Um projeto de lei que está sendo estudado na Câmara dos Deputados sugere mudanças importantes na Lei Maria da Penha para combater a violência doméstica contra a mulher. O Projeto de Lei 982/25, criado pela deputada Tabata Amaral (PSB-SP), propõe que não seja mais obrigatório realizar o exame de corpo de delito em casos de lesão corporal, desde que existam outras provas que confirmem o crime.
A deputada Tabata Amaral explica que essa mudança tem como objetivo evitar que a mulher vítima seja revitimizada, pois muitas vezes ela só denuncia o crime depois de um tempo, quando não é mais possível fazer o exame.

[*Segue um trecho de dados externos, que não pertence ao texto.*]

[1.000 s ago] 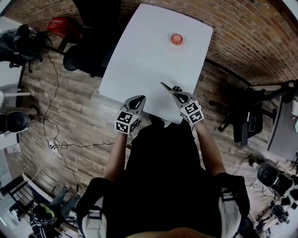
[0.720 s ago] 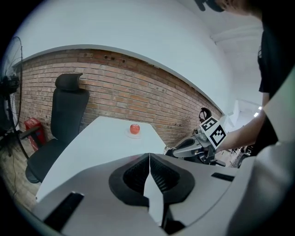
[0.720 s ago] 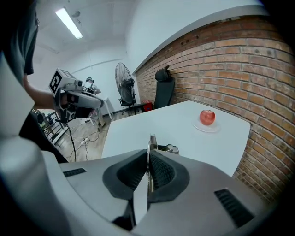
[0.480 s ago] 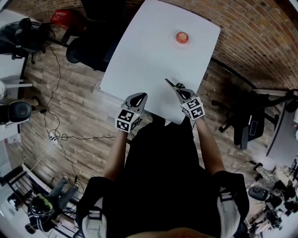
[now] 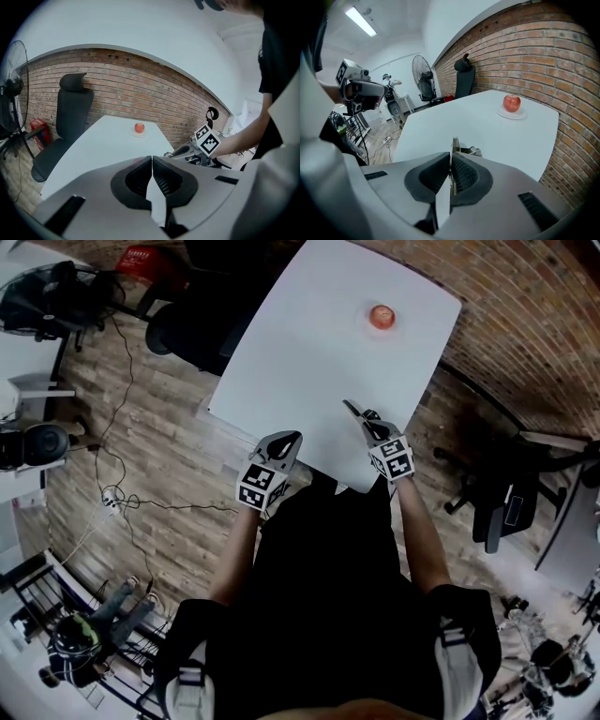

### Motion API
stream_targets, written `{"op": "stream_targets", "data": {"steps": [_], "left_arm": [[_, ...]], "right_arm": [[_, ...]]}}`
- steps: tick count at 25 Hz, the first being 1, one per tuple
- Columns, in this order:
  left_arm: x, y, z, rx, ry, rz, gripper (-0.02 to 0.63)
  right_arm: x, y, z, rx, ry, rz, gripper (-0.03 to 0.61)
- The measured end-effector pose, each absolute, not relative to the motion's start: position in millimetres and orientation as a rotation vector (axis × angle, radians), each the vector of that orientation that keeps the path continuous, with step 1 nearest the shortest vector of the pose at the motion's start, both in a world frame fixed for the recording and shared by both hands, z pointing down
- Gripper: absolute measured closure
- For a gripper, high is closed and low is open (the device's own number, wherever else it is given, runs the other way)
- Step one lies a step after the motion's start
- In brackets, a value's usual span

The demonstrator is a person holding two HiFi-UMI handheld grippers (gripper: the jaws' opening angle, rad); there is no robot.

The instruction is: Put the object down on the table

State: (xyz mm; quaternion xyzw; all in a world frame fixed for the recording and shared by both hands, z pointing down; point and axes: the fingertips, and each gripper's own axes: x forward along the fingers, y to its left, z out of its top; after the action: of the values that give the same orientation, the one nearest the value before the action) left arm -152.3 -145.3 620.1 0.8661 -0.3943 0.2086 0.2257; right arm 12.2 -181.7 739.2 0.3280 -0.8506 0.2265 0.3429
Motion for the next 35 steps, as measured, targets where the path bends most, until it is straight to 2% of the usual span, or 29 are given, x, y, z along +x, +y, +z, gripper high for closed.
{"op": "stream_targets", "data": {"steps": [10, 35], "left_arm": [[-156.2, -138.3, 615.5, 2.367, -1.125, 0.586, 0.592], [-153.3, -132.6, 616.7, 2.366, -1.121, 0.604, 0.592]], "right_arm": [[14.9, -185.6, 750.9, 0.855, -2.213, 0.601, 0.563], [31.7, -202.8, 766.8, 0.954, -2.139, 0.557, 0.482]]}}
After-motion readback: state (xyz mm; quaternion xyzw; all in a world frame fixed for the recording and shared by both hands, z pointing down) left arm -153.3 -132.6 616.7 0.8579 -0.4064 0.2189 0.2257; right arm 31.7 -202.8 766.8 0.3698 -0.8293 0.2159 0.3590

Ela destaca que essa dispensa já acontece na prática e que o Superior Tribunal de Justiça (STJ) reconhece essa possibilidade em casos específicos de violência doméstica.
O projeto também proíbe substituir penas de prisão por outras penas alternativas, como pagamento em dinheiro ou prestação de serviços. Apesar das leis atuais e da Súmula 588 do STJ já vedarem essas substituições em alguns casos, ainda há resistência no Judiciário em manter penas de prisão em situações de violência contra a mulher.
Além disso, a proposta estende o tempo de validade das medidas de proteção para as vítimas, garantindo que elas continuem em vigor enquanto houver risco à saúde física, psicológica, sexual, patrimonial ou moral da vítima ou de seus familiares, mesmo que o processo contra o agressor seja encerrado, arquivado ou que ele seja absolvido.
Tabata Amaral ressalta que o perigo para a vítima pode continuar após o fim do processo judicial e que a proposta quer garantir que a mulher não fique desprotegida nessas situações.
O projeto vai ser analisado pelas comissões de Defesa dos Direitos da Mulher e de Constituição e Justiça e Cidadania. Para que vire lei, precisa ser aprovado na Câmara e no Senado.